Considerando a necessidade de embasar e orientar suas ações e decisões, segundo princípios fundamentais, o CGI.br resolve aprovar os seguintes Princípios para a Internet no Brasil: 

 

6.  Neutralidade da rede


Filtragem ou privilégios de tráfego devem respeitar apenas critérios técnicos e éticos, não sendo admissíveis motivos políticos, comerciais, religiosos, culturais, ou qualquer outra forma de discriminação ou favorecimento”.

Em análise projeto do Marco Civil da Internet, quando este tramitava no Congresso Nacional, o CGI.br[4] enumerou diversas razões que fazem da neutralidade de rede um princípio norteador da Internet, que merece ser preservado, pontos com os quais concordamos e passamos a tecer:

·         A neutralidade garante que a Internet seja uma plataforma livre e sem restrições para a inovação, permitindo que seus usuários criem novas aplicações e participem desta expressão cultural;

·         A neutralidade proporciona um ambiente horizontal de interação social, acessível a todos;

·         A neutralidade permitir ao mercado se desenvolver com barreiras reduzidas, de forma mais livre, criando novas oportunidades de empregos e possibilitando às pequenas e médias empresas que compitam com as demais tanto em âmbito nacional, como internacional;

·         A neutralidade, ainda, impulsiona a economia da informação ao permitir que pequenas empresas, com poucos recursos, tenham acesso e utilizem a variedade de serviços disponíveis na Internet a preços baixos.

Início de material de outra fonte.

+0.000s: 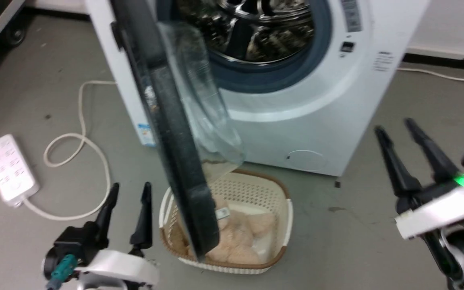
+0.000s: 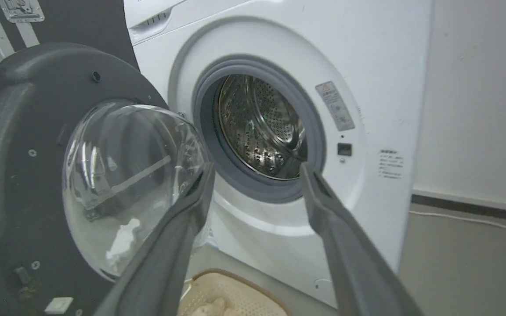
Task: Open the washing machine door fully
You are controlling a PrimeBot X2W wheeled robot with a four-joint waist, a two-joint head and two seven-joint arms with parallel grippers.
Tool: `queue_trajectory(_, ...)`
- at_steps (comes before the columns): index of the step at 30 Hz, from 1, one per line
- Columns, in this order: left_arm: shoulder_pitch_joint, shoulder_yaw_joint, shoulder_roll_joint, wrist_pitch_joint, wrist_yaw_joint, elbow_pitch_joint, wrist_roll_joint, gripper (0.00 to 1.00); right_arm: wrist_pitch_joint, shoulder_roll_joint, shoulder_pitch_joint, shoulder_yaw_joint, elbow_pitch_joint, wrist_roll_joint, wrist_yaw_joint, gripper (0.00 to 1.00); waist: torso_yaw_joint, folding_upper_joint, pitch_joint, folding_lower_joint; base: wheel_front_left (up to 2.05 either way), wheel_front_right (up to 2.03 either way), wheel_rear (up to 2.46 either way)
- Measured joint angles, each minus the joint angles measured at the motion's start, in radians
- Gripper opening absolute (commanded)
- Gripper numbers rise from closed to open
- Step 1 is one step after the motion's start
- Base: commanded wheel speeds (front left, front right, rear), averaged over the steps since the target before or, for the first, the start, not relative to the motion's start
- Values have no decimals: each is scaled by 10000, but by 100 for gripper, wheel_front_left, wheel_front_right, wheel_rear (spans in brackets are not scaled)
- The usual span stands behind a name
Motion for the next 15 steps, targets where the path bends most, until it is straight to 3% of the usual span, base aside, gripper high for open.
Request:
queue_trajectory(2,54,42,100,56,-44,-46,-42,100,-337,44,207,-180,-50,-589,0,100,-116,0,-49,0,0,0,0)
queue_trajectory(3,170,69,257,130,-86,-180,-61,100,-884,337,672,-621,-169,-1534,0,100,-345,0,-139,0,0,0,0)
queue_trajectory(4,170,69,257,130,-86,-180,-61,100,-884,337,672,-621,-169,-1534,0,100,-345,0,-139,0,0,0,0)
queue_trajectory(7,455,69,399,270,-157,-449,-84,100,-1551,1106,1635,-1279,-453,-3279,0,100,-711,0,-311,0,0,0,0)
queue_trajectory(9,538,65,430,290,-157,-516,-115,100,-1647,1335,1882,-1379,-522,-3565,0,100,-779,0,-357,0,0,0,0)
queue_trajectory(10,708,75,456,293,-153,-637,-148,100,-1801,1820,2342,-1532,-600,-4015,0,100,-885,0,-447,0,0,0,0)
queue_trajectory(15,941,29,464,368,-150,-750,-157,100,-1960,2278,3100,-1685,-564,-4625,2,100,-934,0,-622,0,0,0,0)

Considerando tais razões que levaram o Comitê Gestor a eleger a neutralidade como um princípio de governança e uso da Internet, verifica-se que, igualmente, seria contrário a tal princípio a prática vislumbrada por alguns provedores de acesso ou conexão de cobrarem dos usuários preços diferenciados pelo acesso a determinados provedores de conteúdo ou serviços, vez que esta prática traria restrições à Internet, ao mercado e às inovações proporcionadas pelo ambiente digital.

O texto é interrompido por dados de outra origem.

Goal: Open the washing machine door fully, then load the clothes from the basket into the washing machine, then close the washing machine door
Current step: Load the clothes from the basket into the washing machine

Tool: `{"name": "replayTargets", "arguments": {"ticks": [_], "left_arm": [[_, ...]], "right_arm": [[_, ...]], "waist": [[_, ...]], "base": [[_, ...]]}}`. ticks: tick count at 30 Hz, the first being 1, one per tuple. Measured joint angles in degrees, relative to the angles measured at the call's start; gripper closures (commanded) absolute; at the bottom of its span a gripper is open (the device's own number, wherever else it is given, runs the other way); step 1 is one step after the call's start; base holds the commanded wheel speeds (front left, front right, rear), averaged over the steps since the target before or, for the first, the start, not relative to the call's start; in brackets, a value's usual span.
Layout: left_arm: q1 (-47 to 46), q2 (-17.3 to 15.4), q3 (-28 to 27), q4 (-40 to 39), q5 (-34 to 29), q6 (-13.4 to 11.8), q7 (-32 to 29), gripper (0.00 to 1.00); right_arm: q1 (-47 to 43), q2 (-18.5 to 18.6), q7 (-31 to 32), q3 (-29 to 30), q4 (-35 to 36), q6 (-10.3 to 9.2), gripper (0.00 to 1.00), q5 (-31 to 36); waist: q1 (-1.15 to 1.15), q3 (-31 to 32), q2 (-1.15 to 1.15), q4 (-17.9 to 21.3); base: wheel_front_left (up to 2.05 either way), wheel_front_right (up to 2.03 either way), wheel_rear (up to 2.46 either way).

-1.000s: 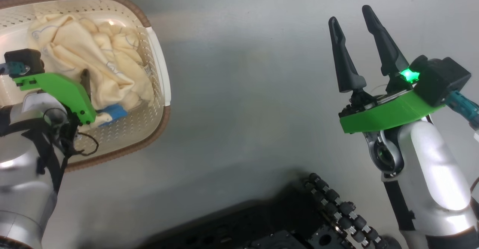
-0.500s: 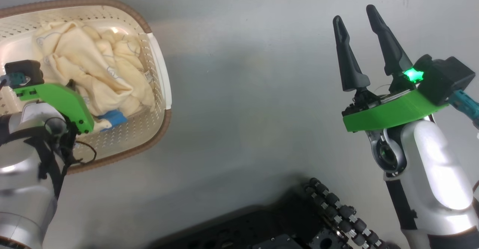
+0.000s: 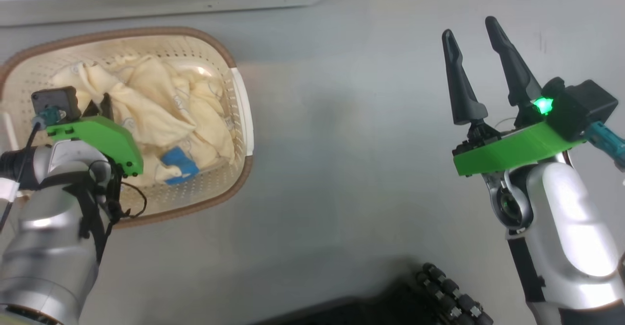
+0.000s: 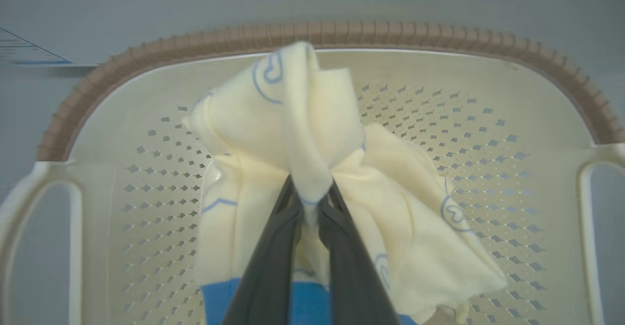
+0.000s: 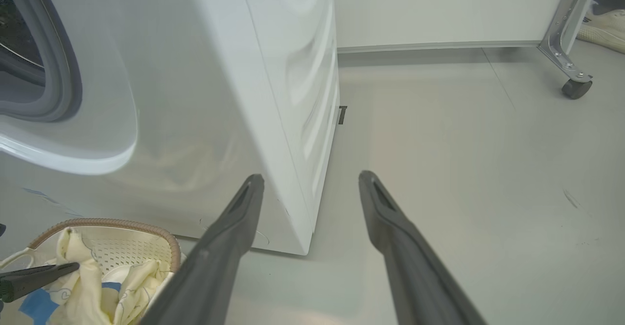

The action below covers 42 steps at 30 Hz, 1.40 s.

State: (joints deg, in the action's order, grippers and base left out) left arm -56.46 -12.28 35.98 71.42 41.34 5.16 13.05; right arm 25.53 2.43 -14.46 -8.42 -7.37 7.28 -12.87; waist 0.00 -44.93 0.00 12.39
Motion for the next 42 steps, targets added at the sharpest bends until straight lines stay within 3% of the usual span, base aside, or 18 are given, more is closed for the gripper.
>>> {"name": "replayTargets", "arguments": {"ticks": [6, 20, 32, 42], "left_arm": [[2.55, 0.33, -0.52, -2.76, -0.82, -1.99, 1.12, 1.0], [18.08, -1.87, -9.36, -25.09, -8.76, -9.25, 1.13, 1.0], [31.04, -3.88, -13.89, -39.58, -14.57, -13.13, 1.14, 1.0], [38.84, -5.3, -14.47, -47.35, -15.27, -16.07, 1.03, 1.0]], "right_arm": [[-3.18, 0.0, 0.0, 1.24, -1.48, 0.0, 0.0, 1.14], [-9.96, 0.0, 0.0, 3.13, -5.05, 0.0, 0.0, 3.45], [-16.0, 0.0, 0.62, 4.03, -6.46, 0.0, 0.0, 4.41], [-20.01, -0.01, 2.19, 4.52, -5.48, 0.0, 0.0, 4.9]], "waist": [[0.0, 5.21, 0.0, -1.46], [0.0, 18.41, 0.0, -4.11], [-0.01, 29.7, 0.0, -5.59], [-0.01, 36.78, 0.0, -6.97]], "base": [[0.0, 0.0, 0.0], [0.0, 0.0, 0.0], [0.0, 0.0, 0.0], [0.0, 0.0, 0.0]]}}
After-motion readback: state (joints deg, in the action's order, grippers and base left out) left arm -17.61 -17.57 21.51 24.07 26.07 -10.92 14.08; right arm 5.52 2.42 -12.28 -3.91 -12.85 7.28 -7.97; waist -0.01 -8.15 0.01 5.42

Em consonância com este entendimento e visando proteger também o princípio da neutralidade, a Organização das Nações Unidas (ONU) reconheceu o uso da Internet e da Web, como um direito humano, considerando os amplos benefícios que o uso livre e aberto da rede produz.

Tal fato se deu em 29 de junho de 2012, ocasião em que o Conselho dos Direitos Humanos da ONU, pela Resolução A/HRC/20/L.13, convocou todos os Estados, inclusive o Brasil a “promover e facilitar o acesso à Internet e a cooperação internacional visando o desenvolvimento dos meios de comunicação e de informação e instalações de comunicações em todos os países”. E, ao final, declarou que a “promoção, proteção e gozo dos direitos humanos, incluindo o direito à liberdade de expressão, na Internet e em outras tecnologias, já que a Internet pode ser uma ferramenta importante para o desenvolvimento e para o exercício dos direitos humanos, de acordo com o seu programa de trabalho”.

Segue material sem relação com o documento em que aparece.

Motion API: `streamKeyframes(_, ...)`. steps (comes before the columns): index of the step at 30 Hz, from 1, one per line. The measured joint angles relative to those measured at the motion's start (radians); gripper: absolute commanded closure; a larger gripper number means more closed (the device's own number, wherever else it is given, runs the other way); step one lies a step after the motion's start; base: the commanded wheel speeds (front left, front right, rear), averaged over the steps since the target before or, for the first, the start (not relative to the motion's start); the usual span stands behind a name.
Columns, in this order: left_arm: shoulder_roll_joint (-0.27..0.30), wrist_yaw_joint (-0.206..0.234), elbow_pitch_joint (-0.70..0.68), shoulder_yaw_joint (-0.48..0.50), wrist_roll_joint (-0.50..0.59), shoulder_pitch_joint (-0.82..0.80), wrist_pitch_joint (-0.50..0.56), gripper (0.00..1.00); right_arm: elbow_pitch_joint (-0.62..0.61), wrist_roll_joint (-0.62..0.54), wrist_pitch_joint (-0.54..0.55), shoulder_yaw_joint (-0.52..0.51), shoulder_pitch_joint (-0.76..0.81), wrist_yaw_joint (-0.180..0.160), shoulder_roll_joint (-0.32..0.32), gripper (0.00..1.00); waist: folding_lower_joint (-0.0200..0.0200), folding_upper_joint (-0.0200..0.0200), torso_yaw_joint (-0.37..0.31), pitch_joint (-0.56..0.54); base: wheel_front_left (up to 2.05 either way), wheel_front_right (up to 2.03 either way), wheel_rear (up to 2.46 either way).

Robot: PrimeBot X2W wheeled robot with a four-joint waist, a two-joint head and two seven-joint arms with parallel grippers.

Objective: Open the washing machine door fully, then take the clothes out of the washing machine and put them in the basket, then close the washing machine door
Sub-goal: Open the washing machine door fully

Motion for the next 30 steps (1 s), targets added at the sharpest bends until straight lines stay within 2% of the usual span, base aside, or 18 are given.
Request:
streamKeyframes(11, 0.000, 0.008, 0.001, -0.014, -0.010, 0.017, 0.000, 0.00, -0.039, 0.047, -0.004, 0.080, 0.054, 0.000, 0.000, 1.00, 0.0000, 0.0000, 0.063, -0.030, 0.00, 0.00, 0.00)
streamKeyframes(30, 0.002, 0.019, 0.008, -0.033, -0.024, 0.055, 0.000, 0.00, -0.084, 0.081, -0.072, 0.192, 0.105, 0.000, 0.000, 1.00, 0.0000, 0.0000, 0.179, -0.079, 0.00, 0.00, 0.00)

Apesar da importância mundialmente atribuída à neutralidade, fato é que ou por razões técnicas ou jurídicas a respeito do tráfego de informações (ex. conteúdo ilegal), algumas discriminações vêm ocorrendo na rede, o que levou inclusive o Professor Christian Sandvig a declarar que atualmente a neutralidade não pode ser vista como uma característica da Internet, a saber:

“A Internet não é neutra agora. A maior parte do debate sobre a Internet se concentra em torno de alguns tipos de discriminação de conteúdo, embora haja muitas variedades mais em jogo. O enfoque do debate sobre a neutralidade da rede pode ter sido sobre os aspectos legais, sim, mas o problema da discriminação de conteúdo costuma ser de caráter tecnológico. Já existem muitas formas de discriminação sendo praticadas – normalmente em segredo – e não está claro, de forma alguma, que todas elas sejam uma má ideia[5]”.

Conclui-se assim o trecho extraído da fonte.